Kenya's new artisans

Social enterprise Soko uses mobile phone technology to connect Kenyan artisans directly to global customers

A social enterprise in Kenya is helping budding entrepreneurs sell handcrafted jewellery to global consumers at the click of a camera phone.

Veronicah’s latest bracelet is made of three types of beads: brass, and small, round brown and black beads lovingly cut, sanded and polished from cow horn. It takes an entire day to craft a piece of jewellery such as this.

From Kibera in Kenya, one of Africa’s largest slums, Veronicah runs her own small workshop with two full-time staff. Her transformation from artisanal hobbyist to employer has been quick. Just 18 months ago, Veronicah made jewellery for fun while she was out of work.

“I didn’t sell much, maybe five pieces a week,” she says. “In a good month, I would make about 20 sales. Now I get orders between 50 to 200 pieces through Soko.”

From the outskirts of Nairobi, Veronicah’s products can end up on the arms of fashion-forward hipsters in New York via Soko, a social enterprise using mobile phone technology to connect Kenyan artisans directly to global customers.

Soko focuses on products made of materials particular to Kenya, such as brass, Masai beadwork, cow horn, and cow and camel bone. The mobile platform has 250 registered artisans who take photos of their products on their phone, upload them to Soko’s online shop via SMS, and receive payment on their mobiles through the Kenyan-based mobile money system, M-Pesa.

“M-Pesa is much better than banking. You receive the money and can withdraw it immediately to go and buy the materials for the products,” says Veronicah.

One of Soko’s founders Ella Peinovich, an engineering graduate from the US, was working in Nairobi’s slums on an architecture programme.

“I loved going to the market and talking to the artisans about their work. I ended up buying suitcases of jewellery and selling them in my mother’s gallery back home,” she says. “The goods were globally competitive. That was where the idea came from: seeing the need for artisans to reach a larger, more global consumer market.”

Starting as a simple web portal, Soko has grown to develop a payment system transferring credit card payments to mobile money networks, and a logistics model that allows product tracking.

Launched in 2012 with $180,000 raised through grants and university competitions, it has just raised $700,000 from angel investors including the Insaan Group, a philanthropic organisation based in Dubai. Soko plans to expand outside Kenya to Tanzania, Ghana and Rwanda early next year and a pilot project is underway in Mexico. They have already completed a pilot in India.

“We intend to be a global platform. It’s just a matter of having the ground staff and scaling it in that region,” says Peinovich. Six shops in the US have signed up for wholesale since October.
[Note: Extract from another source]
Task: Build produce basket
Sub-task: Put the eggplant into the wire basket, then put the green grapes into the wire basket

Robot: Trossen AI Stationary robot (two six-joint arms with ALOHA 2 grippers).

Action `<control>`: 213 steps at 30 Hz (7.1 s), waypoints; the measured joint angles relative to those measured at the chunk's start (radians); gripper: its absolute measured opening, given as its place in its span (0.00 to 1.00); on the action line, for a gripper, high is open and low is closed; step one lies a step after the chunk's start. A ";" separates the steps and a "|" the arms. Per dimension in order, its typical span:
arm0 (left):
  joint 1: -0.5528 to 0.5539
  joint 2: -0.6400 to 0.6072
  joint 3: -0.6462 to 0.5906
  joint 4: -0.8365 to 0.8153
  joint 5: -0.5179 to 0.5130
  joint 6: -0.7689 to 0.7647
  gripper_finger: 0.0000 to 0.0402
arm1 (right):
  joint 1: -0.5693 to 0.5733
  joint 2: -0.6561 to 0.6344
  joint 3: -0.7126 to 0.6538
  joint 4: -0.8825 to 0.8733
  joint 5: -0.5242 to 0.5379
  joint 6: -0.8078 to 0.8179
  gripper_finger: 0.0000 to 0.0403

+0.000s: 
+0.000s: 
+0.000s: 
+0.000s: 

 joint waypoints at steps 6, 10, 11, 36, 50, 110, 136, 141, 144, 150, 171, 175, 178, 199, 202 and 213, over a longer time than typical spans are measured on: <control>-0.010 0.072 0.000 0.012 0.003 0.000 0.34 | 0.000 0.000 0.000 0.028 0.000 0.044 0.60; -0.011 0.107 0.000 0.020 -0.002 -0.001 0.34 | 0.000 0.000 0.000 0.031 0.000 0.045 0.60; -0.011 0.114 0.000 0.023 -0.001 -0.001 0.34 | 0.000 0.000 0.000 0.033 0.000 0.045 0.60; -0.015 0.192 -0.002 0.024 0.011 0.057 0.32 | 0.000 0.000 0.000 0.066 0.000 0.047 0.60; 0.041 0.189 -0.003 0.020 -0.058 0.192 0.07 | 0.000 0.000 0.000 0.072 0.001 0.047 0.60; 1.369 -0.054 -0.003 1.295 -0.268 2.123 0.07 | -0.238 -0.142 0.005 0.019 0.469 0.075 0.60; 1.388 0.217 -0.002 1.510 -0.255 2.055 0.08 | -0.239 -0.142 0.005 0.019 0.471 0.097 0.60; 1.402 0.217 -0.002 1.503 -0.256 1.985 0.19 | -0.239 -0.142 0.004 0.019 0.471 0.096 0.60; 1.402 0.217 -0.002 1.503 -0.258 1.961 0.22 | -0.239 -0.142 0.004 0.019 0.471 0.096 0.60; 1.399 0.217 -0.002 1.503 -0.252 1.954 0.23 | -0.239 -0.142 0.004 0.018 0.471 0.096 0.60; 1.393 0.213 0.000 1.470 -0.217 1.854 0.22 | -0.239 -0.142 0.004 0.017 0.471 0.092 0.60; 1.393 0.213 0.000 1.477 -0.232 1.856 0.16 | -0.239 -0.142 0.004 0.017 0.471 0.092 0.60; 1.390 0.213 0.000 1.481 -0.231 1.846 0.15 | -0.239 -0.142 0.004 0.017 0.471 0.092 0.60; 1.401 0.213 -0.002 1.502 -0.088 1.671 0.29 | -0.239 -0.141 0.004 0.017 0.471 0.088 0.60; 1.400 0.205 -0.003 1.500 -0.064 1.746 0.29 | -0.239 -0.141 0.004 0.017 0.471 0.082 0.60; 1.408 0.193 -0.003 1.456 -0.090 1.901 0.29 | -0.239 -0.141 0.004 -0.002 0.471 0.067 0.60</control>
“Of the 14 items purchased initially, we have sold seven; a great statistic for one month,” says Swato Argade, owner of Brooklyn boutique Bhoomki in New York. Soko has just opened up sales to Europe and Australia in addition to North America. Veronicah used to sell her products at a friend’s market near the railway.

“Most of the artisans are making good products. But they have to sell them at the local Masai market. They spend 500 Kenyan shillings on materials and they end up selling it for just 200 shillings because they sit waiting all day for a buyer – a throwaway price,” she says.

By using everyday technology in different ways, customers can enjoy individually crafted jewellery that means the world to its makers.